About me and How I work

I trained in the ‘Person-Centred Approach’ (PCA).  The person-centred approach chimes with how I look at life.  An equal respect for everyone without judgement.   My personal philosophy is simple – each person is unique and is of equal worth.

Within each of us lie the answers to the issues we face when we seek out therapy. This is part of the basis underlying the PCA. We all have tremendous power within us to enact changes that we might want to see. Yet often solutions seem unclear, lost in a fog just out of reach.

Fundamentally my role is to offer complete dedication to you in a safe physical and mental space where I aim never to make assumptions nor will I ever judge you.

The atmosphere will be warm, supportive and you will be at the centre of everything. 

Not feeling judged but rather feeling respected in every sense of the word, for your thoughts and actions and beliefs, will give you space and hopefully some peace to pause in your life. To reflect. To talk. To think. This space within your life means that for one precious hour a week, you can start, at your own speed and direction, to look inside yourself. Perhaps go to areas of your past that you have never dared look at before.

It takes a lot of courage to come to therapy for the first time. I knew intuitively that I needed some help from outside to make sense of the pain I had held inside me most of my life yet avoided it for a long time.

Like many gay men and women, I grew up with a lot of homophobia internalised deep within me that came from society around me. I was also terrified that if my family and friends ever found out I would lose them from my life. Reflecting on this now I wish I had discovered therapy sooner.

You may have shied away from therapy because, like I had been, you were scared of what you might find and perhaps, also like me, scared that the therapist might make you become someone who was somehow no longer you. 
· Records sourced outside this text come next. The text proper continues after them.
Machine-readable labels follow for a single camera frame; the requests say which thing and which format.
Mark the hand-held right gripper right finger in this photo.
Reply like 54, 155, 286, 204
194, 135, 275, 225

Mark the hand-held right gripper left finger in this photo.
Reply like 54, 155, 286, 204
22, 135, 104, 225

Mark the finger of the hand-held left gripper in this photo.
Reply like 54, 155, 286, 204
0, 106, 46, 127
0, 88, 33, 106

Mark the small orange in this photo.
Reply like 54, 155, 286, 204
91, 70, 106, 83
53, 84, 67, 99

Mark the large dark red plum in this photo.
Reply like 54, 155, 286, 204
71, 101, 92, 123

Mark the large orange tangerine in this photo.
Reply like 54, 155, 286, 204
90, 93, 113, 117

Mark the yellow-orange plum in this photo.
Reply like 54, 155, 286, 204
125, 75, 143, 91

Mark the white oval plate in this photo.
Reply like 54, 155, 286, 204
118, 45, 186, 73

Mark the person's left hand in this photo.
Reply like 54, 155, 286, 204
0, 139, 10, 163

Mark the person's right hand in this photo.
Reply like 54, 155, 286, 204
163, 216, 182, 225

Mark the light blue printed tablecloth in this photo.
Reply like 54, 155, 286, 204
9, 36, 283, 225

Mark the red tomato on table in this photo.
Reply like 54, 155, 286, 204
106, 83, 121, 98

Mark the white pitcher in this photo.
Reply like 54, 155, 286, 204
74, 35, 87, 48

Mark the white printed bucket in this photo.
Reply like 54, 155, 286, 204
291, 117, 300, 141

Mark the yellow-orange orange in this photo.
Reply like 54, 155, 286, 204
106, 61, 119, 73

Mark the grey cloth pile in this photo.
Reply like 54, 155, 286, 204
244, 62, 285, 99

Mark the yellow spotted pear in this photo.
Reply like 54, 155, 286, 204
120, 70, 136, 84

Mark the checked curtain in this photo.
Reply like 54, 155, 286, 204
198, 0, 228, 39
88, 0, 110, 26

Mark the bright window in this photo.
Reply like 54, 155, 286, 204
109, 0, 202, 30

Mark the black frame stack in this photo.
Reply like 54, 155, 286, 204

In fact, through successful therapy the opposite takes place. You start to become the ‘real’ you, casting off the emotional pain brought about by society’s judgemental attitudes and our own vulnerabilities. 

Pain and traumatic experiences can be ignored and suppressed. This is what we all tend to do in our childhoods and as adults. Through therapy, through talking to a therapist who has no role in your life other than to be there for you, to listen, to reflect, perhaps to help you guide yourself, you can start to experience life in a different way. My aim is that you will begin to feel less burdened, less bothered by trials and traumas. More able to learn who you are and to live as yourself.